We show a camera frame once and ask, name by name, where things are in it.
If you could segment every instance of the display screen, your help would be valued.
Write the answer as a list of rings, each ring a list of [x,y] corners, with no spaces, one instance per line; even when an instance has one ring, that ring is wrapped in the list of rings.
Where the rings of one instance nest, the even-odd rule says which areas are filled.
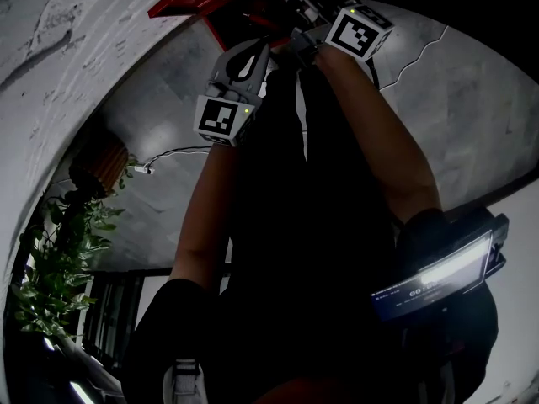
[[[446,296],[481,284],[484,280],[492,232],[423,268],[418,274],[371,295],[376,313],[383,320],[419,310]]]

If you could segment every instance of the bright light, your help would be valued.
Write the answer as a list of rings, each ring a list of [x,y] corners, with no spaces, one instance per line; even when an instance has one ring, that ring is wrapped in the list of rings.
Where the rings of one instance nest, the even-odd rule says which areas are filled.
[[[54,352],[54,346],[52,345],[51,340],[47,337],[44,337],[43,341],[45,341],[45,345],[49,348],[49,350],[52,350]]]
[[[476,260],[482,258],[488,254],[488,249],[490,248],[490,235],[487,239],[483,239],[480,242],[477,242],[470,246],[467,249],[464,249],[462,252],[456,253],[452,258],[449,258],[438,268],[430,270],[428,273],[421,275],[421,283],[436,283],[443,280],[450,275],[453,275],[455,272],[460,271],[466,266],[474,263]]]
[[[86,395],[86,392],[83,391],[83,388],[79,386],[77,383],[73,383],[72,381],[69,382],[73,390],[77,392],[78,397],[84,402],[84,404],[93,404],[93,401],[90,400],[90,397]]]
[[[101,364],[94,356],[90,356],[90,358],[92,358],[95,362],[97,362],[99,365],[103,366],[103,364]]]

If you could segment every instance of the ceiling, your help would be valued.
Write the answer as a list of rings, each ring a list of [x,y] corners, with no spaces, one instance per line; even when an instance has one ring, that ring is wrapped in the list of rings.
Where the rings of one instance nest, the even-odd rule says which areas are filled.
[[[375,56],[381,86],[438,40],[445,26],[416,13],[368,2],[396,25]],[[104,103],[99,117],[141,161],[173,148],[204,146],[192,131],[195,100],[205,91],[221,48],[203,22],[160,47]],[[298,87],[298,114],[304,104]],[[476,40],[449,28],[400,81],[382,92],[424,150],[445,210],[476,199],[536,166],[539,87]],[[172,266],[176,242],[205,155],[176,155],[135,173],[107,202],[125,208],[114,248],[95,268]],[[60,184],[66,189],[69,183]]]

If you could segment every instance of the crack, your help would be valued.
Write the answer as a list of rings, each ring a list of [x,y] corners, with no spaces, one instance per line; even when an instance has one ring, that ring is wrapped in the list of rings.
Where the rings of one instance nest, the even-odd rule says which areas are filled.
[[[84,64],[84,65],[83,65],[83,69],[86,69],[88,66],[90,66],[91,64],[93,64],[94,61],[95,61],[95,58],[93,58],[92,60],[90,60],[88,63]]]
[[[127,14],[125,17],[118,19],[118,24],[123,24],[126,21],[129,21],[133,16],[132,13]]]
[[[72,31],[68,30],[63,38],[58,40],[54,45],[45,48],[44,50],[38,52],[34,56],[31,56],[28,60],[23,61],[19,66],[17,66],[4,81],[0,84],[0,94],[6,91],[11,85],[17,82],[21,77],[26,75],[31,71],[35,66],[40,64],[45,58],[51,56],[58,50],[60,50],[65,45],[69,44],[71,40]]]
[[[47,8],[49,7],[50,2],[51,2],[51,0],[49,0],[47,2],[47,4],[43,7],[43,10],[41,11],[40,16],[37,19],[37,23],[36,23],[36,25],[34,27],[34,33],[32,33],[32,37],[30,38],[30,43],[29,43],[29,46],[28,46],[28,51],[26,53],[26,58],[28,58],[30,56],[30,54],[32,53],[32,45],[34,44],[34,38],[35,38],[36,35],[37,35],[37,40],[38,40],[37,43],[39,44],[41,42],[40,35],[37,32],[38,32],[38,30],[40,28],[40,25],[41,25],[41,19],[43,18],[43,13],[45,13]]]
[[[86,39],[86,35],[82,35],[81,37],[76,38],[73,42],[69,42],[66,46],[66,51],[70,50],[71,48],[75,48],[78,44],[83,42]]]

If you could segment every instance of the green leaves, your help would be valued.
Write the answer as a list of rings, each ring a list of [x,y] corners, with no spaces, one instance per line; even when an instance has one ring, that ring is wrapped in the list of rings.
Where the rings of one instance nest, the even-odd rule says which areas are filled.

☆ ☆ ☆ ☆ ☆ ☆ ☆

* WHAT THIS TASK INVOLVES:
Pictures aside, retype the entries above exactly as they are.

* RESPONSE FOR THIS EXERCISE:
We show a camera frame once and ask, name by name, where things are in it.
If you could segment every instance of the display screen, your help would be valued.
Write the answer as a list of rings, each ring a list of [x,y] corners, with no spaces, one instance per line; even when an instance has one ring, that ring is wrapped in the list of rings.
Where the rings of one instance nest, the even-odd rule says which areas are filled.
[[[446,296],[481,284],[484,280],[492,232],[423,268],[418,274],[371,295],[376,313],[383,320],[419,310]]]

If you could segment every instance of the bright light, your help would be valued.
Write the answer as a list of rings, each ring a list of [x,y] corners, with no spaces, one instance per line; even when an instance has one ring, that ring is wrapped in the list of rings.
Where the rings of one instance nest, the even-odd rule says which areas are filled.
[[[54,352],[54,346],[52,345],[51,340],[47,337],[44,337],[43,341],[45,341],[45,345],[49,348],[49,350],[52,350]]]
[[[476,260],[482,258],[488,254],[488,249],[490,248],[490,235],[487,239],[483,239],[480,242],[477,242],[470,246],[467,249],[464,249],[462,252],[456,253],[452,258],[449,258],[438,268],[430,270],[428,273],[421,275],[421,283],[436,283],[443,280],[450,275],[453,275],[455,272],[460,271],[466,266],[474,263]]]
[[[86,395],[86,392],[83,391],[83,388],[79,386],[77,383],[73,383],[72,381],[69,382],[73,390],[77,392],[78,397],[84,402],[84,404],[93,404],[93,401],[90,400],[90,397]]]
[[[101,364],[94,356],[90,356],[90,358],[92,358],[95,362],[97,362],[99,365],[103,366],[103,364]]]

If you could segment every instance of the ceiling, your help would be valued.
Write the answer as a list of rings, each ring a list of [x,y] corners, with no spaces, one instance per line; even when an instance has one ring, that ring is wrapped in the list of rings.
Where the rings of one instance nest, the even-odd rule says which areas are filled.
[[[375,56],[381,86],[438,40],[445,26],[416,13],[368,2],[396,25]],[[104,103],[99,117],[141,161],[173,148],[204,146],[192,131],[195,100],[205,91],[221,48],[203,22],[160,47]],[[298,87],[298,114],[304,104]],[[476,40],[449,28],[400,81],[382,92],[424,150],[445,210],[476,199],[536,166],[539,87]],[[172,266],[176,242],[205,155],[176,155],[135,173],[107,202],[125,208],[114,248],[95,268]],[[60,184],[66,189],[69,183]]]

If you could segment every instance of the crack, your help would be valued.
Write the answer as a list of rings, each ring a list of [x,y] corners, with no spaces, one instance per line; even when an instance has one ring, that ring is wrapped in the list of rings.
Where the rings of one instance nest, the even-odd rule says which areas are filled.
[[[84,64],[84,65],[83,65],[83,69],[86,69],[88,66],[90,66],[91,64],[93,64],[94,61],[95,61],[95,58],[93,58],[92,60],[90,60],[88,63]]]
[[[127,14],[125,17],[118,19],[118,24],[123,24],[126,21],[129,21],[133,16],[132,13]]]
[[[72,31],[68,30],[63,38],[58,40],[54,45],[45,48],[44,50],[38,52],[34,56],[31,56],[28,60],[23,61],[19,66],[17,66],[4,81],[0,84],[0,94],[6,91],[11,85],[17,82],[21,77],[26,75],[31,71],[35,66],[40,64],[45,58],[51,56],[58,50],[60,50],[65,45],[69,44],[71,40]]]
[[[47,8],[49,7],[50,2],[51,2],[51,0],[49,0],[47,2],[47,4],[43,7],[43,10],[41,11],[40,16],[37,19],[37,23],[36,23],[36,25],[34,27],[34,33],[32,33],[32,37],[30,38],[30,43],[29,43],[29,46],[28,46],[28,51],[26,53],[26,58],[28,58],[30,56],[30,54],[32,53],[32,45],[34,44],[34,38],[35,38],[36,35],[37,35],[37,40],[38,40],[37,43],[39,44],[41,42],[40,35],[37,32],[38,32],[38,30],[40,28],[40,25],[41,25],[41,19],[43,18],[43,13],[45,13]]]
[[[86,39],[86,35],[82,35],[81,37],[76,38],[73,42],[69,42],[66,46],[66,51],[70,50],[71,48],[75,48],[78,44],[83,42]]]

If you could segment every instance of the green leaves, your help would be valued.
Write the answer as a list of rings, each ring a list of [x,y] corners, with no spaces, one instance per line; even when an instance has one ring, that ring is wrapped in the list of rings.
Where the rings of one instance nest, the even-odd rule says which areas are filled.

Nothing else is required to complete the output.